◆ REQUIRED WORK ◆
For the records below, tally the lines that contain "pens" and give only that number.

________________

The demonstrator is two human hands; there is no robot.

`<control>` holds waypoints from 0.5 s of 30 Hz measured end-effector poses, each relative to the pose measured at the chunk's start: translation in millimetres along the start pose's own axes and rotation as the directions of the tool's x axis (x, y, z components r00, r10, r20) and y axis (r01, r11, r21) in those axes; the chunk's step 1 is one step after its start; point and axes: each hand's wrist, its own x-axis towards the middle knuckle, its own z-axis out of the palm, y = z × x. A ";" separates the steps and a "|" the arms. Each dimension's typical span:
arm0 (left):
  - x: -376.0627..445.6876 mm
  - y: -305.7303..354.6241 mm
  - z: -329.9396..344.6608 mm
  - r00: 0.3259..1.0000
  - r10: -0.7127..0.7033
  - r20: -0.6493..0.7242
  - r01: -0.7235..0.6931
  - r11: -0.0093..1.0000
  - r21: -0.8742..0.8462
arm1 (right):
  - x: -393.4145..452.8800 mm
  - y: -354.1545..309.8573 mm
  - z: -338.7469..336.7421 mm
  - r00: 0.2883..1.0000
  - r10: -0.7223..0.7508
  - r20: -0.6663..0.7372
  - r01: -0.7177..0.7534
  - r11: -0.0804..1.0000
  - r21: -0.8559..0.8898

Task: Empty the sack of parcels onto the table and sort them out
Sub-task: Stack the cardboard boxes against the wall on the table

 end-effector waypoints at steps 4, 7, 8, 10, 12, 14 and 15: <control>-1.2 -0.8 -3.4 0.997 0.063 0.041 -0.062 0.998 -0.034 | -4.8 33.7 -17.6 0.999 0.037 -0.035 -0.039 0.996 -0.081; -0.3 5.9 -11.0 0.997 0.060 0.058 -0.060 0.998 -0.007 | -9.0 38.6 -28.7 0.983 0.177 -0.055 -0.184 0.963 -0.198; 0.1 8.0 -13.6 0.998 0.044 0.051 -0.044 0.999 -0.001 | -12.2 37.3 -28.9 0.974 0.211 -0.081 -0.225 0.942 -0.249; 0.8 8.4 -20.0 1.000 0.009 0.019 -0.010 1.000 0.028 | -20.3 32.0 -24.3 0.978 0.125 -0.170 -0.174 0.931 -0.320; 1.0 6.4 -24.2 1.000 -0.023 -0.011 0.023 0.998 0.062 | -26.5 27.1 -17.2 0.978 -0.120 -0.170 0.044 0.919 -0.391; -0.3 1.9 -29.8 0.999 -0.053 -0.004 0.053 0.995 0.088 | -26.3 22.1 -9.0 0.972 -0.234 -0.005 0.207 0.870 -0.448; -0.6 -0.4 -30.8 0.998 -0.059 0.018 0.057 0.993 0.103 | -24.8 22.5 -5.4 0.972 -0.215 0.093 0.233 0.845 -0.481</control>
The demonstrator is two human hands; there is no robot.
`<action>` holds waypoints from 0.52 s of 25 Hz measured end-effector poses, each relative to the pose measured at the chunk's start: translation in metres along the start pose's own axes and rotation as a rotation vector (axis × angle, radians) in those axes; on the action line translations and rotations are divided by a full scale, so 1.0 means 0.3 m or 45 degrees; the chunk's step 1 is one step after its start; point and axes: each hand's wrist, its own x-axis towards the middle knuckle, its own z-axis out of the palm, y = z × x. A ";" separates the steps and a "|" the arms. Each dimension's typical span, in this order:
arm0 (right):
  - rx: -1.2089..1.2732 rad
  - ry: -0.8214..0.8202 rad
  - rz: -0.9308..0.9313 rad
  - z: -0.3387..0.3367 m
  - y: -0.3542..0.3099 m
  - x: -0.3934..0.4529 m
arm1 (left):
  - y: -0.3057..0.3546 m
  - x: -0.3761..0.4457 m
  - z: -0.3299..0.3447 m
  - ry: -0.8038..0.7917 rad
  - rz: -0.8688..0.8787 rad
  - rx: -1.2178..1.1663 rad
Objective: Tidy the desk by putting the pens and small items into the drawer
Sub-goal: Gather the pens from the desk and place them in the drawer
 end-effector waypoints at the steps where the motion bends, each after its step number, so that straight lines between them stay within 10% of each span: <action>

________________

◆ REPLY ◆
2